The Art of Letting Things Be
It wouldn’t be until 2 months after the 10-day course that I would really see how often I made assumptions, created narratives, and straight up gaslit myself into believing an opinion or judgment I created about someone or something. I saw how this pattern would ruin experiences and relationships.
At that moment, I started practicing the art of letting things be.
I don’t have to understand everything. I don’t have to make sense of things and happenings. I don’t have to assume the worst or protect myself from people’s judgments.
I am divine. I am experiencing life exactly as it has been intended for me to experience it, and there is nothing that I can do to change the destiny or storyline that was created for me before I was born.
I chose to surrender and trust my fate.
A significant amount of peace flooded my mind as I accepted that I am loved and that no experience that comes into my life is here to hurt me. I am here to love and be loved. My heart believes that, but my ego does not trust it, and that is the nature of being human.
I practice anything that helps me stay in this place of peace.
When my mind begins to make sense of things, justify actions, or create reasons for people’s motives and behaviors, that is my signal that I am slipping into fear, judgment, and criticism, and that is what creates my experiences of anxiety, anger, resentment, and fear.
I didn’t realize this until I felt the shift from peace to ego for myself in a state of awareness as it was happening, and the thing is, this is happening a million times a day.

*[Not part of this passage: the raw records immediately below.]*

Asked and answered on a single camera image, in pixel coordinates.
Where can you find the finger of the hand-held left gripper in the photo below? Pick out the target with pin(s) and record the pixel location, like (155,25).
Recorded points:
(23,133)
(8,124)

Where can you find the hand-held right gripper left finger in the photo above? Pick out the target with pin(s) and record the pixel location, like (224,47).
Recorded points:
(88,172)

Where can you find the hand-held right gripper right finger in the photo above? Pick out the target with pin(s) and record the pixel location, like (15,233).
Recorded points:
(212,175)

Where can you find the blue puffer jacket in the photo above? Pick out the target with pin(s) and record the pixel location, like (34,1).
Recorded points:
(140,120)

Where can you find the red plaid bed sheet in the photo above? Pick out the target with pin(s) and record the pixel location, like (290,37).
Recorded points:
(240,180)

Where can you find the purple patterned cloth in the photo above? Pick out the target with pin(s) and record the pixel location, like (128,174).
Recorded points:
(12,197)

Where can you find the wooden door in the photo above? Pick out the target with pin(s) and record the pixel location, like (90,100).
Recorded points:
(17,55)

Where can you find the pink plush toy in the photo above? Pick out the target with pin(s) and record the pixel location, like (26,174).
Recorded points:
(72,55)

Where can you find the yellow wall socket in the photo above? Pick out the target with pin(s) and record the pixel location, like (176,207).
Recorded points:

The Limits of Understanding
The truth is, people are complex. I am complex. We are this way because the universe itself is vast and impossible to fully understand. We are part of it, therefore we too are beyond complete understanding.
Our human brains try endlessly to make sense of everything, people, experiences, suffering, destiny, but sometimes the search for understanding becomes its own form of suffering.
Being is the only thing I can truly do.
Allowing the intelligence of a source to flow through me is all I can do.
We Are Here
I knew deep down that what I had experienced before with the moss and the following morning with the deer, they were guides. They were God, universal consciousness, source energy, all that is, taking shape and form in a way that I could understand.
It was telling me, I am here, we are here, you are not alone.
Conclusion
Looking back, I realize the greatest thing those 10 days of silence gave me was not the absence of suffering, but awareness of it. Awareness of the ways my mind creates fear, stories, assumptions, and distance between myself and the present moment. Somewhere within the exhaustion, the surrender, the moss, the deer, and the silence, I also experienced something else, a quiet intelligence that seemed to exist beneath all the noise of the mind. Something loving, patient, ancient, and deeply connected to everything. Since leaving the meditation center, I still catch myself slipping into fear and overthinking, but now there is also a part of me that remembers. A part of me that returns to that internal place of stillness and trust, remembering that even in moments where I feel disconnected, overwhelmed, or lost, life is constantly communicating with us in ways far beyond what the thinking mind can understand.